Avec sa programmation d’une très belle richesse, d’une formidable diversité, la onzième édition du festival offrait d’écouter la Suisse en format jazz, pop, hip-hop, folk et naturellement rock pour notre plus grand plaisir. Dans un dédale de lieu et de genre, la soirée du dimanche aux Docks était l’un des temps fort pour notre magazine.
Ce moment passé du côté de Sévelin, était construit autour d’une ascendante progression électrique amenant de la douce ondulation à la décharge sous très haute tension, sans oublier d’en passer par le courant alternatif.
La douceur initiale était donc bien une manière fort agréable de se faire happer à l’intérieur, alors que la bise fraîchissante accompagnait les spectateurs jusqu’à la salle. Baignée d’une lumière chaude, la soul d’Olympic Antigua vous attrapait d’entrée par ses chœurs radieux, ses guitares rondes et ses claviers chaloupés. Et une fois le corps enfin revenu à une température agréable, les rythmiques classieuses du combo lémano-valaisan pouvaient commencer peu à peu à remonter le long de l’échine, allumant un après un les sens, dérouillant les articulations. Avec ce petit quelque chose bien senti d’influences Stax et Motown, le groupe maîtrise la variation des instrumentations, joue avec le croisement des voix de Tiziano Zandonella et d’Igor Métrailler, enlumine ses compositions par la juxtaposition de leur timbres cuivrés et aériens. Basse, guitare, saxophone ou claviers changeant de mains au fil des titres, le quintet a habité la scène en souplesse, trouvant même le bon équilibre pour dynamiser sa prestation en alternant sonorités brillantes avec des structures plus granuleuses et dynamiques, juste au moment où une certaine monotonie rythmique aurait pu s’installer.
A peine la douce moiteur dissipée, il n’a fallu qu’une seule mesure pour que la pétulante Gini Jungi, les yeux roulant comme des billes, agrippe l’audience et impose, de sa voix rêche et pointue, le rock salement grunge de son combo Annie Taylor. Les riffs du quartet zurichois grognent, la batterie bétonne un rempart imposant. Pourtant rien de tout cela ne serait possible sans une véritable tour de contrôle, la basse, qui trône au centre de la musique. Précision, mais aussi équilibre astucieux entre ligne droite et détours mélodiques, elle offre une assise solide à la musique. Plus la prestation avançait plus la formation a choisi d’étirer les lignes de son rock, d’une touche pop parfois, de stries rythmiques cassées à d’autres moments. Et la chanteuse de venir au milieu du public pour en prendre le pouls, pour un moment de partage. Un peu de psychédélisme, une large rasade de poussière, rarement le combo n’a levé le pied. Chez Annie Taylor même les chansons d’amour se jouent à cent à l’heure. La température était encore montée d’un cran, l’électricité avait pris le pas sur la douceur.

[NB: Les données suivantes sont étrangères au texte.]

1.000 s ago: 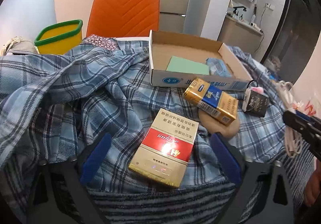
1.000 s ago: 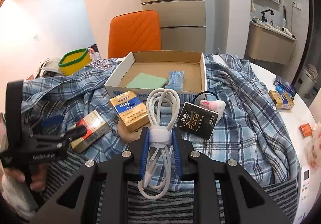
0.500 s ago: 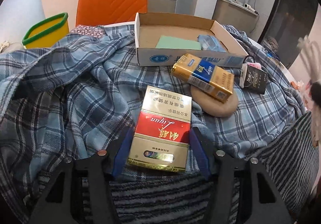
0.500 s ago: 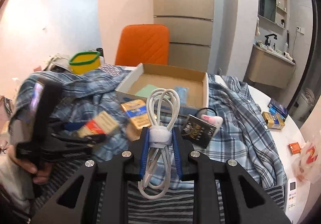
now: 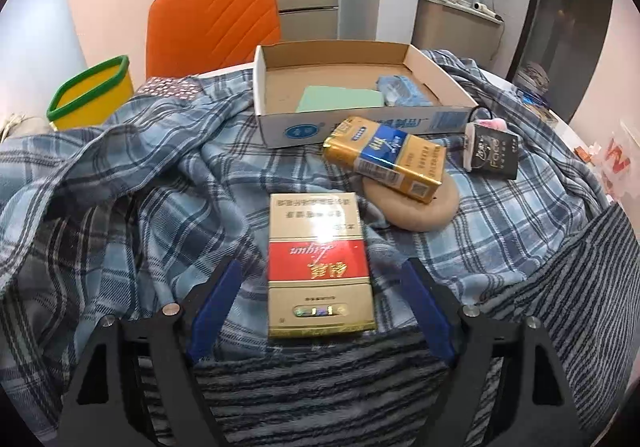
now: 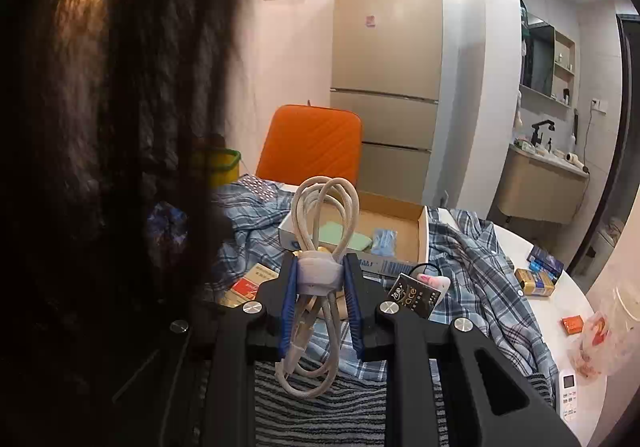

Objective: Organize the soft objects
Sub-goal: 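Lift the white cable with the right tool while the left tool grasps the red-white cigarette pack, then carry the red-white pack into the box and open the left tool while the right tool carries the cable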

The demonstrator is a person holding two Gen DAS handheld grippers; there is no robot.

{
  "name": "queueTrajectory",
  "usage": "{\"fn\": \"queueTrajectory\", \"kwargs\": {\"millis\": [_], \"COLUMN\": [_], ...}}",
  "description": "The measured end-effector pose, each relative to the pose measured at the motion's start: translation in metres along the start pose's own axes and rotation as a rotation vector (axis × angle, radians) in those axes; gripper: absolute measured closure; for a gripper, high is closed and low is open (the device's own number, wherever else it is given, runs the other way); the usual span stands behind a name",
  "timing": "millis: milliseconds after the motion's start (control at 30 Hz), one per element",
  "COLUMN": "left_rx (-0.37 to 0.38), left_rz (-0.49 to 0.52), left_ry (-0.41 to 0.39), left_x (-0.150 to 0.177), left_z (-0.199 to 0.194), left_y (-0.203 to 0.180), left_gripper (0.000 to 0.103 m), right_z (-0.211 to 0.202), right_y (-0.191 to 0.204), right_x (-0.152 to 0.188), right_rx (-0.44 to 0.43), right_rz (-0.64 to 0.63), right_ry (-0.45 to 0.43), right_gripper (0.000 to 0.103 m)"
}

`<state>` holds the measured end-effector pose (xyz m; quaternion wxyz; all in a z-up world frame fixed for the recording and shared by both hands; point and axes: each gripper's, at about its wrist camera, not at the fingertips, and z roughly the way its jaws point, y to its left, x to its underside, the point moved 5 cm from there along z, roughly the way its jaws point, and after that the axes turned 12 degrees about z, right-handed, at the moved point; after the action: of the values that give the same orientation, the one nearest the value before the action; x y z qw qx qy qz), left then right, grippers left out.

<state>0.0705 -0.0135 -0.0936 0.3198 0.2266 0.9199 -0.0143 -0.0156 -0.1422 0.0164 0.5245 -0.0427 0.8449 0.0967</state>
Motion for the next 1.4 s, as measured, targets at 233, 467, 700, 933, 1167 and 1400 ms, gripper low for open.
{"fn": "queueTrajectory", "kwargs": {"millis": [233,467,700,933,1167,1400], "left_rx": [-0.005,-0.001,-0.006,0.010,0.003,-0.025], "left_rz": [-0.007,0.023,0.020,0.004,-0.011,-0.023], "left_ry": [0.008,0.022,0.053,0.072,0.082,-0.042], "left_x": [-0.003,-0.003,-0.004,-0.002,-0.001,-0.010], "left_z": [0.003,0.007,0.016,0.021,0.020,-0.017], "left_y": [-0.004,-0.010,-0.011,-0.008,-0.007,-0.006], "left_gripper": [0.022,0.022,0.022,0.026,0.048,0.048], "right_z": [0.001,-0.004,0.003,0.017,0.024,0.027], "right_y": [-0.007,-0.015,-0.029,-0.049,-0.059,-0.060], "right_x": [0.001,-0.003,0.000,0.004,0.005,0.006], "right_rx": [0.028,0.059,0.109,0.175,0.206,0.226], "right_rz": [0.009,0.022,0.047,0.086,0.105,0.100], "right_ry": [0.015,-0.018,-0.009,0.018,0.033,0.037], "right_gripper": [0.079,0.079,0.079,0.079,0.079,0.079]}}
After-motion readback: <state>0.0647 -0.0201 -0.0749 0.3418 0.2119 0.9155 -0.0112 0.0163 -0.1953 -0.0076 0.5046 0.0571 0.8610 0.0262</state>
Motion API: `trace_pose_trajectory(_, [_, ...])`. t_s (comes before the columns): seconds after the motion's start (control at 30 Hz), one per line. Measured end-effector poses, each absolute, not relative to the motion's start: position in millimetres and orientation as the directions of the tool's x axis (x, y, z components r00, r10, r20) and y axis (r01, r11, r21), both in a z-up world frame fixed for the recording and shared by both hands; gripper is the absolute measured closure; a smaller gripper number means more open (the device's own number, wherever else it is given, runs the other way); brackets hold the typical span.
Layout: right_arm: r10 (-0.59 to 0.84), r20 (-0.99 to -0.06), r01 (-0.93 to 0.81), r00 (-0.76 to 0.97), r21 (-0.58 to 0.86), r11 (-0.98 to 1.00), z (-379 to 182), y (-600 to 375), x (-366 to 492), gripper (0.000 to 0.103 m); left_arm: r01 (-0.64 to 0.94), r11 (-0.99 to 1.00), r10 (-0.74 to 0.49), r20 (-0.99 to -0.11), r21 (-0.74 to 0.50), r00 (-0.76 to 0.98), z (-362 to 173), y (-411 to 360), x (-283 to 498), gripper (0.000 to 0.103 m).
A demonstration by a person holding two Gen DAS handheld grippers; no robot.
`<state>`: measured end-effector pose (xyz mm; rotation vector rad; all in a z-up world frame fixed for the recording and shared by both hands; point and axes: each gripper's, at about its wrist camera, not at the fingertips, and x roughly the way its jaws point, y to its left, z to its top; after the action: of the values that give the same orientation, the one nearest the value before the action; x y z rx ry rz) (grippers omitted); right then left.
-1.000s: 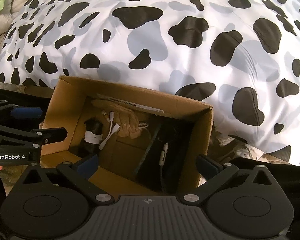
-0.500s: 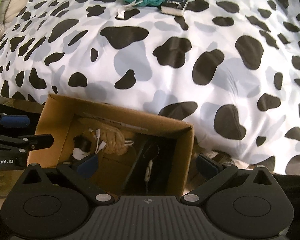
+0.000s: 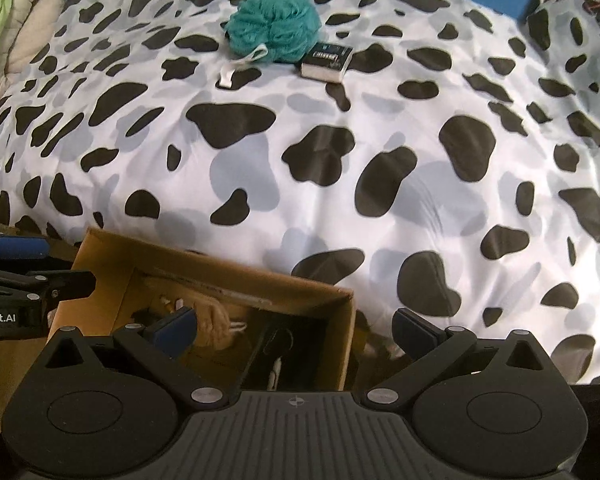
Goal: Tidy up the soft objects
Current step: 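Move both open tools from the box back over the sheet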
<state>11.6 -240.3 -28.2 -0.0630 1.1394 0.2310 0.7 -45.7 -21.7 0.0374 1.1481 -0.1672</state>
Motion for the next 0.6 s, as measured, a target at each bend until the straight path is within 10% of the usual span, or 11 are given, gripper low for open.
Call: trace_pose_trajectory(0.6, [0.089,-0.873,-0.205,0.48,-0.013,0.979,-19.5,-239.3,23.4,0.0,0.158,0.987,-0.099,-0.894,-0.032,0.438,-15.2,-43.1,13.3,0.032])
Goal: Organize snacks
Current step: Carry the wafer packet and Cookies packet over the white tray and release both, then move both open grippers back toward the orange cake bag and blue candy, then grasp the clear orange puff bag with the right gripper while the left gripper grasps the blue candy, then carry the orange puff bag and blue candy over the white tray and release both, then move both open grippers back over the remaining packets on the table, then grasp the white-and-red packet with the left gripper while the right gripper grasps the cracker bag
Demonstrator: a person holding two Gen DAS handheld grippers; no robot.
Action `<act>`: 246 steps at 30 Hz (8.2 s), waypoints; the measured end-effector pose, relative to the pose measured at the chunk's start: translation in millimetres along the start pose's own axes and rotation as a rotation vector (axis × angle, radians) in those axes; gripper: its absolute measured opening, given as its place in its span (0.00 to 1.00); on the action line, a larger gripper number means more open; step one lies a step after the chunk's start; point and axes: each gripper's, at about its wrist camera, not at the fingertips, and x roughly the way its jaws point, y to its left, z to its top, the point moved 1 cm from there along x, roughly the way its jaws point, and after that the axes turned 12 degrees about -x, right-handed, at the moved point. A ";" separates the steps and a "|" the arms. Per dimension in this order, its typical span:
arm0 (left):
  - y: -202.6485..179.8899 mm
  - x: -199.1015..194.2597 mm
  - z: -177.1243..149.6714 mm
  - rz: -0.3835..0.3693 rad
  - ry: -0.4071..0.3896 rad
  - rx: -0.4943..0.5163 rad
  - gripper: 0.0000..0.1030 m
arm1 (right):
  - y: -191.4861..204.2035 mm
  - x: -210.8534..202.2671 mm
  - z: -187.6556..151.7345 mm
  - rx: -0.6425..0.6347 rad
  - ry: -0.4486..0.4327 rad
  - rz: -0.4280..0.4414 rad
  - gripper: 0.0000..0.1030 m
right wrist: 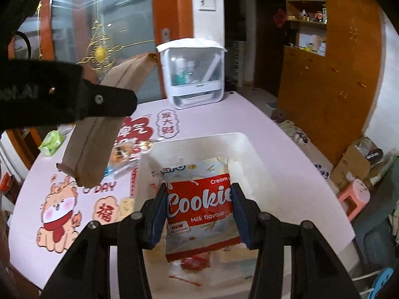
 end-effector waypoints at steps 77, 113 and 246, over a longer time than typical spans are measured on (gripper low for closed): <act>318.5 159.8 -26.4 0.061 0.259 0.024 0.89 | 199.7 269.2 152.8 -0.183 0.356 0.422 0.76; 311.6 200.7 -19.6 -0.041 0.346 0.089 0.89 | 250.3 340.5 110.8 -0.487 0.547 0.429 0.90; 238.3 138.8 25.6 0.227 0.268 0.018 0.87 | 202.0 102.1 -38.8 -0.098 0.129 -0.097 0.93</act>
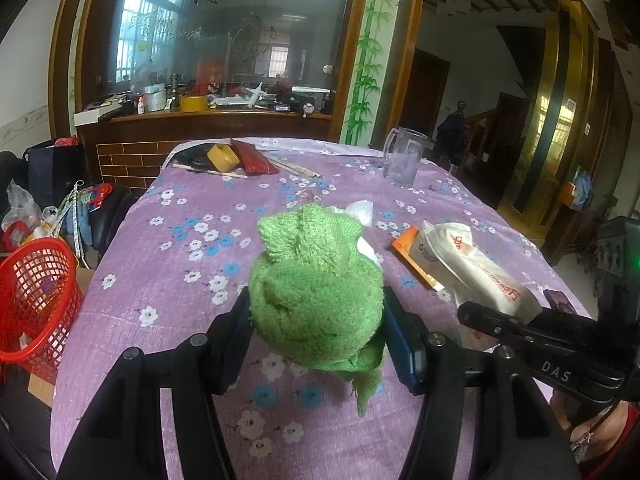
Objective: Collect trash
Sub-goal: 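Grasp the white paper bag with the right tool while the left tool holds the green cloth, then carry the green cloth and white paper bag toward the red basket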
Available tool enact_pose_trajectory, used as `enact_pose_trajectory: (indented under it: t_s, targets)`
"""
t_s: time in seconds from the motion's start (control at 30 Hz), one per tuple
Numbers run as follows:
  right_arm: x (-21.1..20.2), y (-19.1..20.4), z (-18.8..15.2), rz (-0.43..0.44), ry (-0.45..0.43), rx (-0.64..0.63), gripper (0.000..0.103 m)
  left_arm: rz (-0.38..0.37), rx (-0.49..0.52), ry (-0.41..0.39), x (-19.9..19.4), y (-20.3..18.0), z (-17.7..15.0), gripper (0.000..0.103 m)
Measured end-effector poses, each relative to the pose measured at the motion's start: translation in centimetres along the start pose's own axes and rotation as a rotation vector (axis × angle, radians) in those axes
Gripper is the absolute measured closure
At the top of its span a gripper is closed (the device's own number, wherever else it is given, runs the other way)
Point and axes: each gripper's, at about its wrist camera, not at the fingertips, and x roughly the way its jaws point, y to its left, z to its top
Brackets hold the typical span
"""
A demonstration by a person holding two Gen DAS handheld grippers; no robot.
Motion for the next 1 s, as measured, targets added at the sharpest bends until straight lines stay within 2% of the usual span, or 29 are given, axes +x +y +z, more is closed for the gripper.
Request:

Et c’est sous un roulement de batterie lourd, libérant d’un coup l’énergie du tout frais « Bandwagoning » issu de leur futur album, que Coilguns pouvait lancer son onde dévastatrice sur le public. Louis Jucker, le regard plongé dans le public, avait lui aussi déjà laissé son corps vibrer sous les pulsions de leur musique et sa voix habiter l’espace. Avec les Chaux-de-Fonniers le déluge est toujours rythmique, la batterie lourde et hypersonique, les guitares enflammées et la basse tendue vers l’avant. Pourtant en proposant pour moitié une prestation construite autour de l’album « Odd Love » à sortir le 22 novembre, le set a pris des allures d’exploration miraculeuse et donné l’occasion de sentir un groupe qui a encore gagné en densité, en mélodicité. Dans le sillage des bravades façon « Watchwinders » les musiciens pouvaient alors lancer sans frémir la ligne tortueuse de « Generic Skincare » ou plus tard la longue et sublime intro ombrageuse de « Featherweight » tout en donnant à son public l’énergie qu’il était venu chercher et qu’il était prêt à lui rendre. Nudité mélodique et chœurs lumineux pour autant de déferlement métallique, Coilguns a offert une prestation de très haute tenue, gorgée invariablement d’un vibrant message de partage et de fraternité, que Jucker est venu distiller les bras grand ouverts au centre de la salle. Et ce qui est fantastique avec ce groupe, c’est que quand bien même on a l’assurance de se prendre une claque, de se faire maltraiter le palpitant, à la fin on en ressort toujours avec la banane, conquis de plaisir.